* [Work order]: Directions for the data below: repeat exactly the lines from the one with "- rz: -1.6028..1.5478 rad" through the one with "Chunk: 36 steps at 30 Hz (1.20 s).", both included, and omit all pictures.

───── Records for the task

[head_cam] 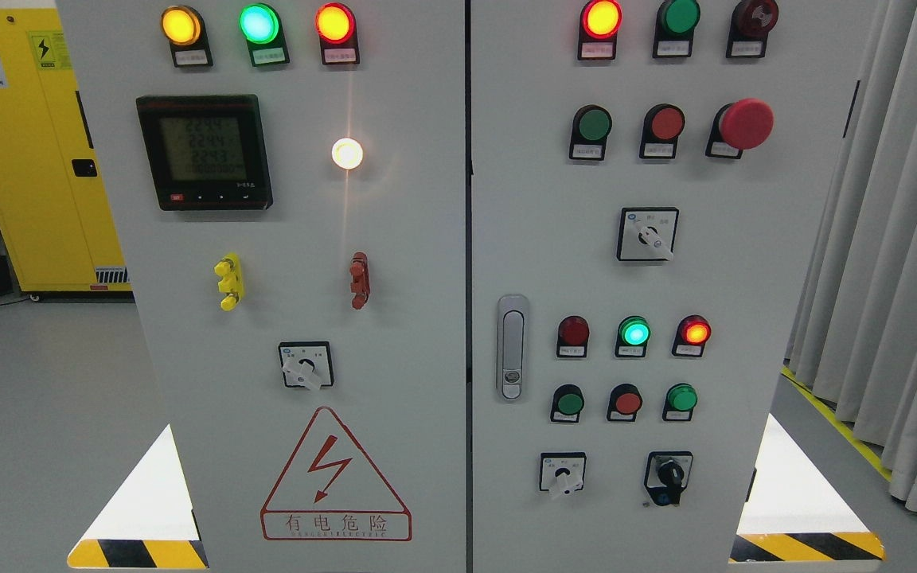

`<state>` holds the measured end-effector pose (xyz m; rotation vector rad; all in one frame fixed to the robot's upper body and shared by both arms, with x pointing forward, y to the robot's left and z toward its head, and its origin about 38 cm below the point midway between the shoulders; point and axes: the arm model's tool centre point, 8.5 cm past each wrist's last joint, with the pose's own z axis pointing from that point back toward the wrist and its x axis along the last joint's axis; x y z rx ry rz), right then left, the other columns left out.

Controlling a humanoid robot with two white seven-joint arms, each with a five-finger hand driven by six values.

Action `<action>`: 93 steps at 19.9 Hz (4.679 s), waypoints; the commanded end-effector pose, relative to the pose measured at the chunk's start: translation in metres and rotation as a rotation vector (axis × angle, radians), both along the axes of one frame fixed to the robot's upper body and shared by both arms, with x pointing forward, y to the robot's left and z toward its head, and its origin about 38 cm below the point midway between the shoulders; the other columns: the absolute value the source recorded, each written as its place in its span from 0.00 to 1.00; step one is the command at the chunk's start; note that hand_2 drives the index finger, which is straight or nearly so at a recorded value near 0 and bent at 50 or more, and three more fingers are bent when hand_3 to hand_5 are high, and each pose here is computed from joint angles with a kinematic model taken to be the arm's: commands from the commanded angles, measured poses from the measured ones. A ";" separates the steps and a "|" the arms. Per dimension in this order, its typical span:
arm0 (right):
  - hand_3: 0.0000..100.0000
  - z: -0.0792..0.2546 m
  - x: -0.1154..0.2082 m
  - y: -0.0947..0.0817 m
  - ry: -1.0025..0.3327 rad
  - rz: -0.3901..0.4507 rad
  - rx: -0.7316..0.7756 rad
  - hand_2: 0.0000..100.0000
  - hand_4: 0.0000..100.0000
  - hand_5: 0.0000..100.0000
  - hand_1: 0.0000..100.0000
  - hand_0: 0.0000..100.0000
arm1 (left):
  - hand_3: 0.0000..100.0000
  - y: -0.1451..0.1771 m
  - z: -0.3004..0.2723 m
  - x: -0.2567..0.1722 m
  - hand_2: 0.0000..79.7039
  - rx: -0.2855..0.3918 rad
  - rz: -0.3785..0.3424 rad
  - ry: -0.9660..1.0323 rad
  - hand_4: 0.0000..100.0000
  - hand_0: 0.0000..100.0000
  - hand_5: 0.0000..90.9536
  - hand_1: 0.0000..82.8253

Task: Press green start button

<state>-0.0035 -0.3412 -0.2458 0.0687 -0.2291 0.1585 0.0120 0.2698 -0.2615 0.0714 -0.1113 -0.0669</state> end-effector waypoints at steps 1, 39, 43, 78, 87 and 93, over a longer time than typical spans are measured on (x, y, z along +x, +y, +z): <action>0.03 0.014 0.070 0.026 -0.266 0.223 0.029 0.00 0.00 0.00 0.42 0.20 | 0.00 0.007 0.002 0.029 0.00 0.009 -0.005 -0.058 0.00 0.12 0.00 0.67; 0.52 0.412 0.326 0.090 -1.793 1.070 -0.635 0.00 0.50 0.36 0.56 0.26 | 0.00 -0.070 -0.002 0.028 0.00 -0.110 -0.007 -0.057 0.00 0.12 0.00 0.67; 0.63 0.449 0.348 0.094 -1.888 1.046 -0.811 0.00 0.62 0.54 0.58 0.27 | 0.00 -0.070 -0.002 0.027 0.00 -0.110 -0.006 -0.055 0.00 0.12 0.00 0.67; 0.81 0.489 0.413 0.123 -1.885 1.066 -0.957 0.00 0.67 0.66 0.65 0.21 | 0.00 -0.070 -0.002 0.027 0.00 -0.110 -0.006 -0.055 0.00 0.12 0.00 0.67; 0.80 0.478 0.425 0.117 -1.840 1.061 -0.937 0.00 0.66 0.66 0.64 0.22 | 0.00 -0.070 -0.002 0.027 0.00 -0.110 -0.006 -0.055 0.00 0.12 0.00 0.67; 0.78 0.481 0.432 0.115 -1.841 1.048 -0.934 0.00 0.65 0.65 0.64 0.23 | 0.00 -0.070 -0.002 0.028 0.00 -0.110 -0.007 -0.057 0.00 0.12 0.00 0.67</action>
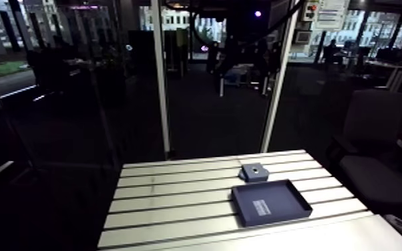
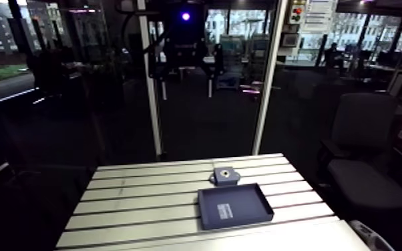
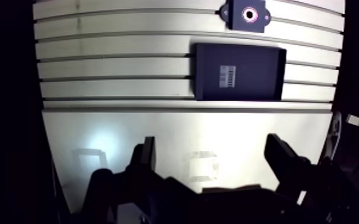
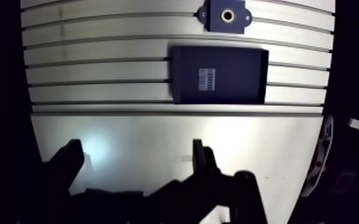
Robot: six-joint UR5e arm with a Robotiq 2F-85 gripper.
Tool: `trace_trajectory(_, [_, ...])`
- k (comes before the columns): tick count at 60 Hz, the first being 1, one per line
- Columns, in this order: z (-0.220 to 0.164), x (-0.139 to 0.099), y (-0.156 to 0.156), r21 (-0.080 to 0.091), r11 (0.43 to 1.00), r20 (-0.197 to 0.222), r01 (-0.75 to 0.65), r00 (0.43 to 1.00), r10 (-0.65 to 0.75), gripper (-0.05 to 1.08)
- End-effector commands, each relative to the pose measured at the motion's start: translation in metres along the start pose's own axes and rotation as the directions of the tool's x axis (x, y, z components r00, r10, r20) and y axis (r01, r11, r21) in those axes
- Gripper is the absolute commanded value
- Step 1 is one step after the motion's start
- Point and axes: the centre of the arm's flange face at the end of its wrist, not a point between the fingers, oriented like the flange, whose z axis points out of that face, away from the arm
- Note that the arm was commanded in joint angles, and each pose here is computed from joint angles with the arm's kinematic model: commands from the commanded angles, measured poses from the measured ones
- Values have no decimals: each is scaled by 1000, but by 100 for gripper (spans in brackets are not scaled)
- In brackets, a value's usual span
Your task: Pick up the bearing and press it into the housing until flush.
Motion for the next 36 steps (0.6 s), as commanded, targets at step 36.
trace_trajectory(36, [-1, -3, 3, 2, 1000, -5, -7, 1000, 7, 1])
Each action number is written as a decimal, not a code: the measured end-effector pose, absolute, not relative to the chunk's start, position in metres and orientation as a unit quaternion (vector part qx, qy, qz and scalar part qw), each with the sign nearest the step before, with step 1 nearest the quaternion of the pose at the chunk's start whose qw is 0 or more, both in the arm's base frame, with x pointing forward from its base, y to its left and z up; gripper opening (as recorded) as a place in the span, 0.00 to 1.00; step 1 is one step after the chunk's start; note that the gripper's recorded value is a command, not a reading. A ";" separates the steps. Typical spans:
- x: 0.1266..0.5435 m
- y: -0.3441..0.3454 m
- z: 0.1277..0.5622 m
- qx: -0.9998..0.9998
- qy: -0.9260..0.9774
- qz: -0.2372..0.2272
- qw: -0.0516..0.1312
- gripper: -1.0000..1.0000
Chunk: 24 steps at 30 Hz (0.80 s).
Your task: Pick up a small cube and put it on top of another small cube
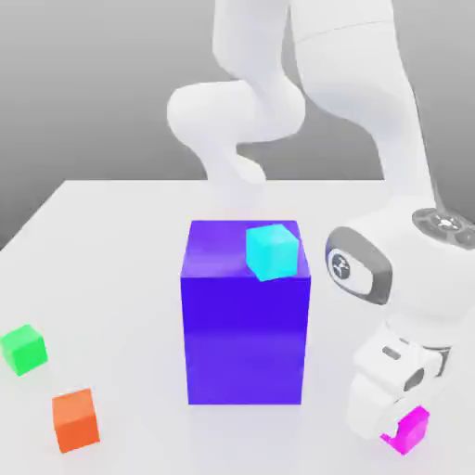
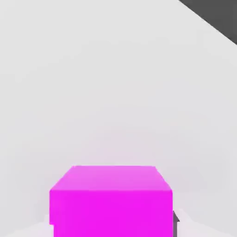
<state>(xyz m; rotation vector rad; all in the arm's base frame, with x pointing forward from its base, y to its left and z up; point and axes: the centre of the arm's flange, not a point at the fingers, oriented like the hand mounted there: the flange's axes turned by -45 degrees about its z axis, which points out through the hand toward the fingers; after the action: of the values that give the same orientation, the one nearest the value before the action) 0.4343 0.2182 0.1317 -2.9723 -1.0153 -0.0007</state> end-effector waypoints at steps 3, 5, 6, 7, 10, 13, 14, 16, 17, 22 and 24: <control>0.435 0.218 0.163 -0.946 -0.323 0.000 0.001 0.00; 0.437 0.221 0.185 -0.945 -0.327 -0.003 0.001 0.00; 0.446 0.216 0.190 -0.947 -0.321 -0.007 0.001 0.00; 0.458 0.199 0.194 -0.954 -0.301 -0.011 -0.001 0.00; 0.494 0.129 0.202 -0.975 -0.220 -0.019 -0.010 0.00; 0.516 0.055 0.208 -0.990 -0.139 -0.026 -0.020 0.00; 0.518 0.030 0.210 -0.993 -0.111 -0.026 -0.023 0.00; 0.514 -0.020 0.214 -0.998 -0.052 -0.024 -0.027 0.00; 0.510 -0.046 0.216 -0.999 -0.021 -0.023 -0.029 0.00; 0.459 -0.172 0.228 -0.988 0.152 -0.014 -0.032 0.00; 0.425 -0.222 0.233 -0.972 0.232 -0.012 -0.030 0.00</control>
<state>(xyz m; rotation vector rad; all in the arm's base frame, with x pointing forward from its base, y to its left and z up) 0.4248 -0.2225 0.2334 -3.1144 0.7431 -0.0379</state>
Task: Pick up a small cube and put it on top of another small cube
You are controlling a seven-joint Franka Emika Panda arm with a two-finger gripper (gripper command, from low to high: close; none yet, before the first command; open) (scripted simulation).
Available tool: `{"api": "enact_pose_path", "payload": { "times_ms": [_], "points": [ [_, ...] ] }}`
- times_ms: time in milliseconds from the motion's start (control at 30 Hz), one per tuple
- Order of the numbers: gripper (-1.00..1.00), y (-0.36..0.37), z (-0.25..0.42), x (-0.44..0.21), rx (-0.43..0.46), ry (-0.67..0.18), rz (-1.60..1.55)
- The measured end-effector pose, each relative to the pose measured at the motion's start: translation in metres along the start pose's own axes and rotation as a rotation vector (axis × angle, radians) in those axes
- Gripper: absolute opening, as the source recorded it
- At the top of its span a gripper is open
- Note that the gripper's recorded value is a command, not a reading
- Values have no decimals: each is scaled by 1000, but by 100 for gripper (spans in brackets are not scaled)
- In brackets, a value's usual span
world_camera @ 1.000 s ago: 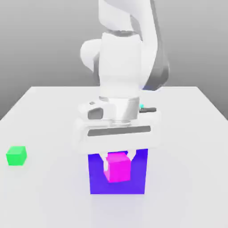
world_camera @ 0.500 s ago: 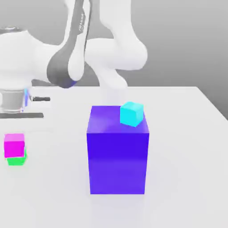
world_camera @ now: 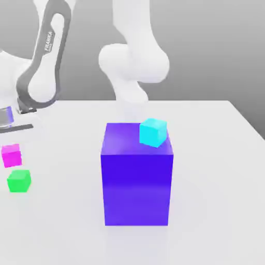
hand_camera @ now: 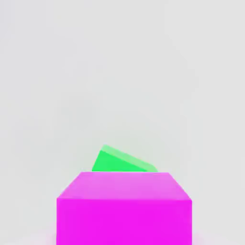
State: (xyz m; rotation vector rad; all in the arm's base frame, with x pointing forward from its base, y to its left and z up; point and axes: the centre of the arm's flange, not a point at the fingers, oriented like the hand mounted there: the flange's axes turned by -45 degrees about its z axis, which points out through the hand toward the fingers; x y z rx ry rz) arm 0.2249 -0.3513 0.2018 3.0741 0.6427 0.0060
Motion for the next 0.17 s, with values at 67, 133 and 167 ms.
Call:
{"api": "enact_pose_path", "payload": {
  "times_ms": [67, 133, 167],
  "points": [
    [-100, -1, 16, -1, 2, -2, 3],
    [100, -2, 22, -2, 3, -2, 4],
    [100, -2, 22, -2, 3, -2, 4]
  ]
}}
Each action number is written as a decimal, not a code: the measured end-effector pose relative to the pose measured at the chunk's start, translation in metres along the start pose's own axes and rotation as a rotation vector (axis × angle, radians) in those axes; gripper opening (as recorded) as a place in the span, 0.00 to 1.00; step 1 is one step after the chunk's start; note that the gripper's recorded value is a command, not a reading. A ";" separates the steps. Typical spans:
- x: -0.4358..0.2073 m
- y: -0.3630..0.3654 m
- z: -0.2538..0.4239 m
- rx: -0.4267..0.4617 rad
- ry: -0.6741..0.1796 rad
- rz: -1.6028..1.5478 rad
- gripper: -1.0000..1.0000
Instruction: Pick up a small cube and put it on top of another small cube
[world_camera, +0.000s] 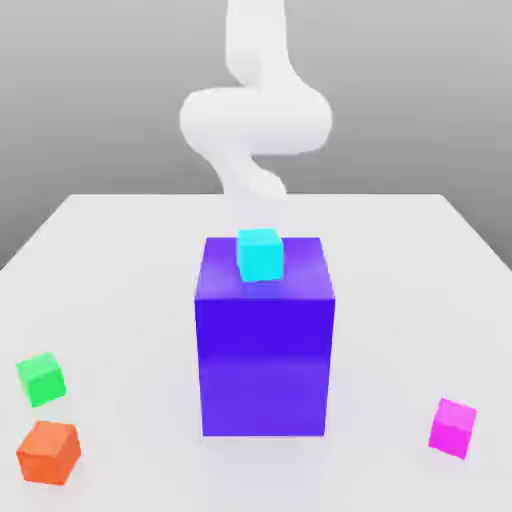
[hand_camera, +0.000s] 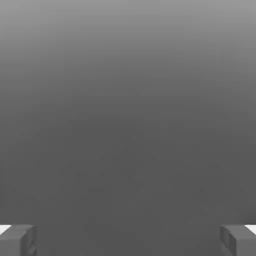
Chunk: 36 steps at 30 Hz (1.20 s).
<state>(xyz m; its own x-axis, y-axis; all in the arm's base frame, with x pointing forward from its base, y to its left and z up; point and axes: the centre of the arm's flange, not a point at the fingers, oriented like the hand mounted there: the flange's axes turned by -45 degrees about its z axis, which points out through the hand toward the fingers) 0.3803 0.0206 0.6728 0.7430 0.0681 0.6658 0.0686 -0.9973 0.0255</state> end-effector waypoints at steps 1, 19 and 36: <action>-0.001 -0.009 0.022 0.013 -0.030 -0.036 0.50; -0.176 -0.205 0.310 0.275 -0.490 -0.697 0.50; -0.339 -0.252 0.414 0.381 -0.655 -0.932 0.00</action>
<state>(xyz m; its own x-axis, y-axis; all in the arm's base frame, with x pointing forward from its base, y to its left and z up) 0.3870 0.2604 0.1317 0.4927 0.8702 -0.0001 0.8702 -0.4927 -0.0001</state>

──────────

* [Output of the exercise]:
- rz: -1.6028..1.5478 rad
- gripper: -1.0000..1.0000
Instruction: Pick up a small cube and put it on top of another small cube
[world_camera, +0.000s] 
[hand_camera, +0.000s] 
Chunk: 36 steps at 30 Hz (1.20 s).

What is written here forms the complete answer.